| PROMPT |
The answer should consist solely of the lines from the first one below through the line containing "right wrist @", copied exactly.

** SUPPLIED MATERIAL follows **

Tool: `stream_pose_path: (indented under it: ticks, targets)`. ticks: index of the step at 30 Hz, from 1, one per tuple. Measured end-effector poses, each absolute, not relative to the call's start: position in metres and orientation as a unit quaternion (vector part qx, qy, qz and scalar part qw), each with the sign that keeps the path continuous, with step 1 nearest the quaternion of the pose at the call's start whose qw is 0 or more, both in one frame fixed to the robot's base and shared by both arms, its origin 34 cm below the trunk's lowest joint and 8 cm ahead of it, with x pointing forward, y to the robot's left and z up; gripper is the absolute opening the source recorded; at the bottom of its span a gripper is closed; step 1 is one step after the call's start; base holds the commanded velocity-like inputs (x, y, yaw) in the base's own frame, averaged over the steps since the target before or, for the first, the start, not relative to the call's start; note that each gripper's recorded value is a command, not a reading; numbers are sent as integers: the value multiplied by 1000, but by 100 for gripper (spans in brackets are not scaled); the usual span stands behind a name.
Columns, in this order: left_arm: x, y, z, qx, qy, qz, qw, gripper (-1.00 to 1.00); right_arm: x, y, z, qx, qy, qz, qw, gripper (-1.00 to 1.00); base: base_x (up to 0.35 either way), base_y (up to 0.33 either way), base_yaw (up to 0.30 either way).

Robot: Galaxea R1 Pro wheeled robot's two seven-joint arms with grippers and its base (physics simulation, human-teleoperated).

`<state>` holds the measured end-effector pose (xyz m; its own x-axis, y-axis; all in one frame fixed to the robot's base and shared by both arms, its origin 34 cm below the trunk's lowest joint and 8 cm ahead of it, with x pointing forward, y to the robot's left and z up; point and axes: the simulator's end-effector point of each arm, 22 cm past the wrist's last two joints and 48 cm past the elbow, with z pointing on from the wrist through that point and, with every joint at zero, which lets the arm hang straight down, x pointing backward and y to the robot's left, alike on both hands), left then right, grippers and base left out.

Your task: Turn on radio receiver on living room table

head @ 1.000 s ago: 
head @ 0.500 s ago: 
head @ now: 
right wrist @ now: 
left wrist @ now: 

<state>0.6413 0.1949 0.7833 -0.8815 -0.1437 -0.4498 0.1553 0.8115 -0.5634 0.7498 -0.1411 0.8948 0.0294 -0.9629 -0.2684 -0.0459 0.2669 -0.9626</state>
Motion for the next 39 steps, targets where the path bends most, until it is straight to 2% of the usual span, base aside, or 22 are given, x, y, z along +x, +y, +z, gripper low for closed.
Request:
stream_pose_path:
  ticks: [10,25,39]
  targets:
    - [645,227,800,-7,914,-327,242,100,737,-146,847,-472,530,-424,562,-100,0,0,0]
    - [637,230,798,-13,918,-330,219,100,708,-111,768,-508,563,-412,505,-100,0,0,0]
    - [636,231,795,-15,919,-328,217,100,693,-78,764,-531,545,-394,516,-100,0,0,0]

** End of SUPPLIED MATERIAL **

| REPLY |
Tool: `stream_pose_path: (indented under it: ticks, targets)`. ticks: index of the step at 30 Hz, from 1, one per tuple. Measured end-effector poses, each absolute, not relative to the call's start: position in metres and orientation as a unit quaternion (vector part qx, qy, qz and scalar part qw), each with the sign that keeps the path continuous, with step 1 nearest the quaternion of the pose at the call's start whose qw is 0 or more, both in one frame fixed to the robot's base and shared by both arms, its origin 34 cm below the trunk's lowest joint and 8 cm ahead of it, with x pointing forward, y to the robot's left and z up; gripper is the absolute opening the source recorded; at the bottom of its span a gripper is closed; step 1 is one step after the call's start; base holds the commanded velocity-like inputs (x, y, yaw) in the base's own frame, averaged over the steps since the target before or, for the first, the start, not relative to the call's start; note that each gripper's recorded value is a command, not a reading; numbers are sent as integers: the value multiplied by 1000, but by 100 for gripper (spans in brackets are not scaled); the usual span stands behind a name.
Columns, in this order: left_arm: x, y, z, qx, qy, qz, qw, gripper (-1.00 to 1.00); right_arm: x, y, z, qx, qy, qz, qw, gripper (-1.00 to 1.00); base: base_x (up to 0.35 either way), base_y (up to 0.33 either way), base_yaw (up to 0.30 either way).

Robot: Galaxea R1 Pro wheeled robot's two seven-joint arms with grippers and its base (physics simulation, human-teleoperated).

`<state>` holds the measured end-effector pose (xyz m; its own x-axis, y-axis; all in one frame fixed to the robot's base and shared by both arms, its origin 34 cm below the trunk's lowest joint and 8 cm ahead of it, with x pointing forward, y to the robot's left and z up; point and axes: the simulator's end-effector point of each arm, 22 cm past the wrist's last two joints and 48 cm past the elbow, with z pointing on from the wrist through that point and, with every joint at zero, which lets the arm hang straight down, x pointing backward and y to the robot's left, alike on both hands), left then right, grippers and base left out.

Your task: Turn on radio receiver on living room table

head @ 1.000 s ago: 
head @ 0.500 s ago: 
head @ now: 
right wrist @ now: 

Nothing remains open in this exercise.